Check each line below for the word "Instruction". Then give only how many lines have it.

- **RECORDS SHOWN**:
****************************************
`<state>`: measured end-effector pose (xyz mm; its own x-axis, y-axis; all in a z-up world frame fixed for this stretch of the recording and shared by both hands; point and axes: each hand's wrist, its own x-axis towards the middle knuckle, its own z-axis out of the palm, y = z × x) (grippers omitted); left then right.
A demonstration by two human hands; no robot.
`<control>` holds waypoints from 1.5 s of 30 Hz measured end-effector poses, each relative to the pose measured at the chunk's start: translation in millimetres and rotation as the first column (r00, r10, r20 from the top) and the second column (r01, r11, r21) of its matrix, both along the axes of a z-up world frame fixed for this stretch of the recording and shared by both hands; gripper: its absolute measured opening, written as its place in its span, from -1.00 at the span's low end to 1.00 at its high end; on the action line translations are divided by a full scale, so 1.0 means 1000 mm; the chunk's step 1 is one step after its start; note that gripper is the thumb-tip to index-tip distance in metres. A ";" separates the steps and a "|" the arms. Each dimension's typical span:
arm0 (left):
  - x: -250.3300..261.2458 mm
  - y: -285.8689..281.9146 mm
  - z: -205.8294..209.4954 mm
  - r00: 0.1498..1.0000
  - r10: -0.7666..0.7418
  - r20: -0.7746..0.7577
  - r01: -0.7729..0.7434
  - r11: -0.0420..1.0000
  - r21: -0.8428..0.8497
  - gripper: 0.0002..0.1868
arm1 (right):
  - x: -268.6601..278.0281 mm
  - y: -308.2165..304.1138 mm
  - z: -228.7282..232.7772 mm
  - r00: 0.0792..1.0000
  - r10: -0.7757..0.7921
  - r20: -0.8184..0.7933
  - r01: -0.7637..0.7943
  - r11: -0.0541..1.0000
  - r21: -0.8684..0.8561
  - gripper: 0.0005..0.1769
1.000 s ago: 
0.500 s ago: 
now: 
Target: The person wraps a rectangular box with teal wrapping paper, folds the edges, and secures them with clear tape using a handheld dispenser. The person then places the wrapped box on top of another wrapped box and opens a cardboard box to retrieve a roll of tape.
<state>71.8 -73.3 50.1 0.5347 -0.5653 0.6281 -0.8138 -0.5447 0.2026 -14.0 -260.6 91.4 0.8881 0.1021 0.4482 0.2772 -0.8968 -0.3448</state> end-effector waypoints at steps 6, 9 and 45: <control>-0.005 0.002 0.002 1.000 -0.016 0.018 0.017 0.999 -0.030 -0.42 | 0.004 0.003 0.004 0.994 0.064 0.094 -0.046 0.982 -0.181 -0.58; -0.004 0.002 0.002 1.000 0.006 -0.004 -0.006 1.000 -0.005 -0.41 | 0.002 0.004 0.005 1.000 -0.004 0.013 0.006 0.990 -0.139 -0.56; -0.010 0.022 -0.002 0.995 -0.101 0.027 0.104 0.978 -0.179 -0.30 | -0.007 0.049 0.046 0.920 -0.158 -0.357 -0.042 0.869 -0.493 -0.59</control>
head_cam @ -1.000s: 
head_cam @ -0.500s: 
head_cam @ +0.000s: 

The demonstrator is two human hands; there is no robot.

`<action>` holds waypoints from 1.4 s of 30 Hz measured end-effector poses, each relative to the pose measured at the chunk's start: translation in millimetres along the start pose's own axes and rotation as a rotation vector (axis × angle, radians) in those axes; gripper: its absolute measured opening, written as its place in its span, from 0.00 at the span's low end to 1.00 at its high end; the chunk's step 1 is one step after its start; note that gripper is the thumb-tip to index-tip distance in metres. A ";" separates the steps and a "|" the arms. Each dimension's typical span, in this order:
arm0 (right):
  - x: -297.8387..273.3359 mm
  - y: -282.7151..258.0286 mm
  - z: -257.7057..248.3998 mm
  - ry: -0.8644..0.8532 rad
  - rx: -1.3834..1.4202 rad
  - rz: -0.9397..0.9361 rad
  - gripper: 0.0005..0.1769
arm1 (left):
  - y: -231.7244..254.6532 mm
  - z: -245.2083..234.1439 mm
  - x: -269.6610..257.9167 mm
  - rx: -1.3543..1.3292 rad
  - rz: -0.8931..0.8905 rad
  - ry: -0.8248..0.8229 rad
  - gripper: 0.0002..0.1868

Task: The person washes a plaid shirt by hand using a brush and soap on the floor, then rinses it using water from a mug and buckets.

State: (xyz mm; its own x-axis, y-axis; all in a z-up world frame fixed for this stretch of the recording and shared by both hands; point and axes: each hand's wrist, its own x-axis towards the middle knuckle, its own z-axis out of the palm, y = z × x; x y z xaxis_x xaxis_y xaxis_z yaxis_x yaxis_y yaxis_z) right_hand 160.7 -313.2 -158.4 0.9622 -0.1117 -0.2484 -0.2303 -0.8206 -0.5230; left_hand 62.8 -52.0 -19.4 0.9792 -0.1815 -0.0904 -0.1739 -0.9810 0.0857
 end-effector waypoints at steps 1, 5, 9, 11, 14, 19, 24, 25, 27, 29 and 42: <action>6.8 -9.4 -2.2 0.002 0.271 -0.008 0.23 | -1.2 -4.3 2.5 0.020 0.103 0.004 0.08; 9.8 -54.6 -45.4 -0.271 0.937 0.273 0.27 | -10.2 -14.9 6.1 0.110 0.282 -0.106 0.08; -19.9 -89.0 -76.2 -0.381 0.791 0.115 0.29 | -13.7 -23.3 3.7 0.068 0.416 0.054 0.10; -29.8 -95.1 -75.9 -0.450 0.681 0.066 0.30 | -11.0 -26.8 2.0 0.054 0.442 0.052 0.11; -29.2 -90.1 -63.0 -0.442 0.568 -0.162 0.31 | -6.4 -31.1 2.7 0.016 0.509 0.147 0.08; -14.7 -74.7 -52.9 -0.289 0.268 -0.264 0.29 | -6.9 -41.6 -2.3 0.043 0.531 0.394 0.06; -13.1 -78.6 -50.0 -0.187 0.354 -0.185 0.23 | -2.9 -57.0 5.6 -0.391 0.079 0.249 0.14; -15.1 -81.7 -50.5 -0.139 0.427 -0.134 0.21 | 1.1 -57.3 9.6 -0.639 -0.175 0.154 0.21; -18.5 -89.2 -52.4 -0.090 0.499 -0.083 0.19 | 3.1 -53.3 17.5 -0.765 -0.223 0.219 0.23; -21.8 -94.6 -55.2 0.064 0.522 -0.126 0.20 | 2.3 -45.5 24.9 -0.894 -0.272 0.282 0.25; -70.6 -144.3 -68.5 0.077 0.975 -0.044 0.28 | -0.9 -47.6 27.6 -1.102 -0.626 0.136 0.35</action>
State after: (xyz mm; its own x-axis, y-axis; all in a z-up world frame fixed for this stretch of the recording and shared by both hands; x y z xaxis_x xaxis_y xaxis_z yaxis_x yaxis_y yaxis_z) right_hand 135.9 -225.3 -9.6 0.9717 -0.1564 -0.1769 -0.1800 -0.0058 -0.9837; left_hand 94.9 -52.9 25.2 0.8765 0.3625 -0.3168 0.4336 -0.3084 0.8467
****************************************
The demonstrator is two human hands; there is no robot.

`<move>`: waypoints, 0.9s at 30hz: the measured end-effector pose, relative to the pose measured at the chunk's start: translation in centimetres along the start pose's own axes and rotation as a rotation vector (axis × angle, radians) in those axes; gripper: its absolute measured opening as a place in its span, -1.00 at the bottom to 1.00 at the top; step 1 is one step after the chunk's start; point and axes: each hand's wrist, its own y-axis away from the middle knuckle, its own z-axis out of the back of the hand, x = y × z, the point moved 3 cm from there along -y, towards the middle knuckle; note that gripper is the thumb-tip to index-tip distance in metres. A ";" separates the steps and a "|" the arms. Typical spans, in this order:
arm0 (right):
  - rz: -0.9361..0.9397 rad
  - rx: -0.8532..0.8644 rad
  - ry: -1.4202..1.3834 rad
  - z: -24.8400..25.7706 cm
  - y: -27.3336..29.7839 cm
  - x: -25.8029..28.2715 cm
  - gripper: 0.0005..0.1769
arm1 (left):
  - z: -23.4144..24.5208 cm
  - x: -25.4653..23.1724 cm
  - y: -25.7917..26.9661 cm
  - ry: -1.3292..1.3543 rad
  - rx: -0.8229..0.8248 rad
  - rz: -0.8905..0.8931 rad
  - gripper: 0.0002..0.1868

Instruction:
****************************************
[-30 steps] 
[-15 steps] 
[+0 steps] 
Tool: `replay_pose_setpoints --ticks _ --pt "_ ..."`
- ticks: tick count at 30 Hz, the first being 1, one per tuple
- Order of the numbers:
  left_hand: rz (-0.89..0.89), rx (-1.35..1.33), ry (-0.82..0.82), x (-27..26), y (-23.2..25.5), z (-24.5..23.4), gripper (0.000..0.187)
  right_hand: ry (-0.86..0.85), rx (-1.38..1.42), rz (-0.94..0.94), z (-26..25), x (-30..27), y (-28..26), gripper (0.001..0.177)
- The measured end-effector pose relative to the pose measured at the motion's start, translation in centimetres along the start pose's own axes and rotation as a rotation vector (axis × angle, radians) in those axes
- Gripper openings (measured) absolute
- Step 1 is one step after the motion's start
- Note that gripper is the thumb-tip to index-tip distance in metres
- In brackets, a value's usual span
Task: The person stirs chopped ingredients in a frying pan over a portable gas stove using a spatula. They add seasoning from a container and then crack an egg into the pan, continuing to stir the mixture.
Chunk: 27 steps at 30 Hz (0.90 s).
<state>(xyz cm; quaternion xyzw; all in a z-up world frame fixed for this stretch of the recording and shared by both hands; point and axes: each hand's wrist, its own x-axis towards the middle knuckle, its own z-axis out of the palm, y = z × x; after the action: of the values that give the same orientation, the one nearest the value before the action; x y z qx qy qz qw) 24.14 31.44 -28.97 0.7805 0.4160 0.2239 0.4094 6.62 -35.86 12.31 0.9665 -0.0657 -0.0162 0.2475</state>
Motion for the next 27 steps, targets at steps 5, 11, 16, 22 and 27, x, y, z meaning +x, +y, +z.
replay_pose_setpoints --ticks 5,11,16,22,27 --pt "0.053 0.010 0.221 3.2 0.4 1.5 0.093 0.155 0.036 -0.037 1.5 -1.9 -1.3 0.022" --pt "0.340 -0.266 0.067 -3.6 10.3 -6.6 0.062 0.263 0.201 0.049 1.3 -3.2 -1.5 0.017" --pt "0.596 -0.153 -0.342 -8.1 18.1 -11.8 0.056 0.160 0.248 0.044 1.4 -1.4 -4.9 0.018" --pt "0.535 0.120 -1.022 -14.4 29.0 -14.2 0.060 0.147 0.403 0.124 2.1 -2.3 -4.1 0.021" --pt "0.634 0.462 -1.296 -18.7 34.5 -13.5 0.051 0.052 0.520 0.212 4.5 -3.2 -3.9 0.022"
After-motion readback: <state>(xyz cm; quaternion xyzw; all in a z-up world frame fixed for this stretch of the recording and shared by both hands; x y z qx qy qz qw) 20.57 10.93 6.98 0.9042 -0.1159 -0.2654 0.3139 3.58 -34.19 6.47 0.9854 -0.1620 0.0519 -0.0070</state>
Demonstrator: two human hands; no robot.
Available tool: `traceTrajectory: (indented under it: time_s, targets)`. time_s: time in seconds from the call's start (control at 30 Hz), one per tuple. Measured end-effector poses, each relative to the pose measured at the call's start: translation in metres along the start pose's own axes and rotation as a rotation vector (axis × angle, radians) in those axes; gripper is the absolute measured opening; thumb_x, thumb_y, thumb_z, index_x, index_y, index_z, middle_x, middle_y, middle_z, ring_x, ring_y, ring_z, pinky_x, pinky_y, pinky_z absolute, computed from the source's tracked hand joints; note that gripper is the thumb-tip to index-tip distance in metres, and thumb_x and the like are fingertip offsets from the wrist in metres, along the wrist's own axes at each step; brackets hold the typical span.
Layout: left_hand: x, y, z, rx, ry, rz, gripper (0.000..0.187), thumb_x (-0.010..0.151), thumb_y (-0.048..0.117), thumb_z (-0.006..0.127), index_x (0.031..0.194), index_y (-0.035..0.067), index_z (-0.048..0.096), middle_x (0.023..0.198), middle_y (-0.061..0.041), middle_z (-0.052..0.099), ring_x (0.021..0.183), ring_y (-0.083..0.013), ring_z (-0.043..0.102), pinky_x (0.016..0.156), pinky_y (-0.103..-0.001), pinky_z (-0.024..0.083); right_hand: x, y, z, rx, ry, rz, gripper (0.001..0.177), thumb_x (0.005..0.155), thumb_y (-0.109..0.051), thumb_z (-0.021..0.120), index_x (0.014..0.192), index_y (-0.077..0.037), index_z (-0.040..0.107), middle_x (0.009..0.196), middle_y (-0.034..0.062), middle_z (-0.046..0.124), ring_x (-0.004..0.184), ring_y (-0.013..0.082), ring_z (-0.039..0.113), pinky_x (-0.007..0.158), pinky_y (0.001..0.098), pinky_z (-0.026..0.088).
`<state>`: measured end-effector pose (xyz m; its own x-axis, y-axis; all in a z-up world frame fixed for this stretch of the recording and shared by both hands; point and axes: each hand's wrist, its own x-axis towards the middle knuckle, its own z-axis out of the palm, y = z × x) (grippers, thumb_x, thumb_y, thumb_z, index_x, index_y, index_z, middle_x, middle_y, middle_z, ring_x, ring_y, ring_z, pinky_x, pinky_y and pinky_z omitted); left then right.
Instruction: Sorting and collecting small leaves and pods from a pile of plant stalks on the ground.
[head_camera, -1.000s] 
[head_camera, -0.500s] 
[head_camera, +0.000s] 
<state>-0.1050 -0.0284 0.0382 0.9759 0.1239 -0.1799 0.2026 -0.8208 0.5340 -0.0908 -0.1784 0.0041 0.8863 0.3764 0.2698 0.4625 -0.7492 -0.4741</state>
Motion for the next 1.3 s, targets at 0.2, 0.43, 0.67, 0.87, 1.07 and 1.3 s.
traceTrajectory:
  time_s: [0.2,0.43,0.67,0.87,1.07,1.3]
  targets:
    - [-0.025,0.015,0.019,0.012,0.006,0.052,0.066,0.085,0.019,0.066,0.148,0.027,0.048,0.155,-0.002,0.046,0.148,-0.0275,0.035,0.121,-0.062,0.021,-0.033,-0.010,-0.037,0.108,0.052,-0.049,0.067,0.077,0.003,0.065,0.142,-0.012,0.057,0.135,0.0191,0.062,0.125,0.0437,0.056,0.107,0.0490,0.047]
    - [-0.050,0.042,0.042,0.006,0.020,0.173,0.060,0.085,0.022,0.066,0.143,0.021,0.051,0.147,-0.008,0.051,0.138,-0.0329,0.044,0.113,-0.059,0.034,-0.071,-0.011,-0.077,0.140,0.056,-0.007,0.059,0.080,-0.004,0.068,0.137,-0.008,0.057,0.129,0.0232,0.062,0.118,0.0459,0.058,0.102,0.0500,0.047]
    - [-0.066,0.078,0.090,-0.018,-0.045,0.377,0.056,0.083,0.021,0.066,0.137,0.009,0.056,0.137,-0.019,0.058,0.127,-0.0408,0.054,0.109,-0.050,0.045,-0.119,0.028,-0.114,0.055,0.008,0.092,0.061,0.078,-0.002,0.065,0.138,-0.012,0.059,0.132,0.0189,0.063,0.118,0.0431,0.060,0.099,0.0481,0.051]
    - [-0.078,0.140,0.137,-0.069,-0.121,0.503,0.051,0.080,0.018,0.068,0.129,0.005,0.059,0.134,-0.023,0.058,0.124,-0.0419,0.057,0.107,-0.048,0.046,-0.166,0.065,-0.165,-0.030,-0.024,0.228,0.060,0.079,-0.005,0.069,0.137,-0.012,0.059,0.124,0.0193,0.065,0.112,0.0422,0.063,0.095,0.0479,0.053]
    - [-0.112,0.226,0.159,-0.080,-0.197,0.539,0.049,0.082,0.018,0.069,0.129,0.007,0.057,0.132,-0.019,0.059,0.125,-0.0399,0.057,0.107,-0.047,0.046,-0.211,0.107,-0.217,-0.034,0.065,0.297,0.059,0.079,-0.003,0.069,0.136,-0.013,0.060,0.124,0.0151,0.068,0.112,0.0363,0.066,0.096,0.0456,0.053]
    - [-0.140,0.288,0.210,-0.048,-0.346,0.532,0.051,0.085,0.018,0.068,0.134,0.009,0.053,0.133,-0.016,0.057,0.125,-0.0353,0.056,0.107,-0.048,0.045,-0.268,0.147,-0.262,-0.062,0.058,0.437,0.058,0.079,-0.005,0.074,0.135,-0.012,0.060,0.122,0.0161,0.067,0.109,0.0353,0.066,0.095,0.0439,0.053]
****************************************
- **ANSWER FOR THE TASK**:
2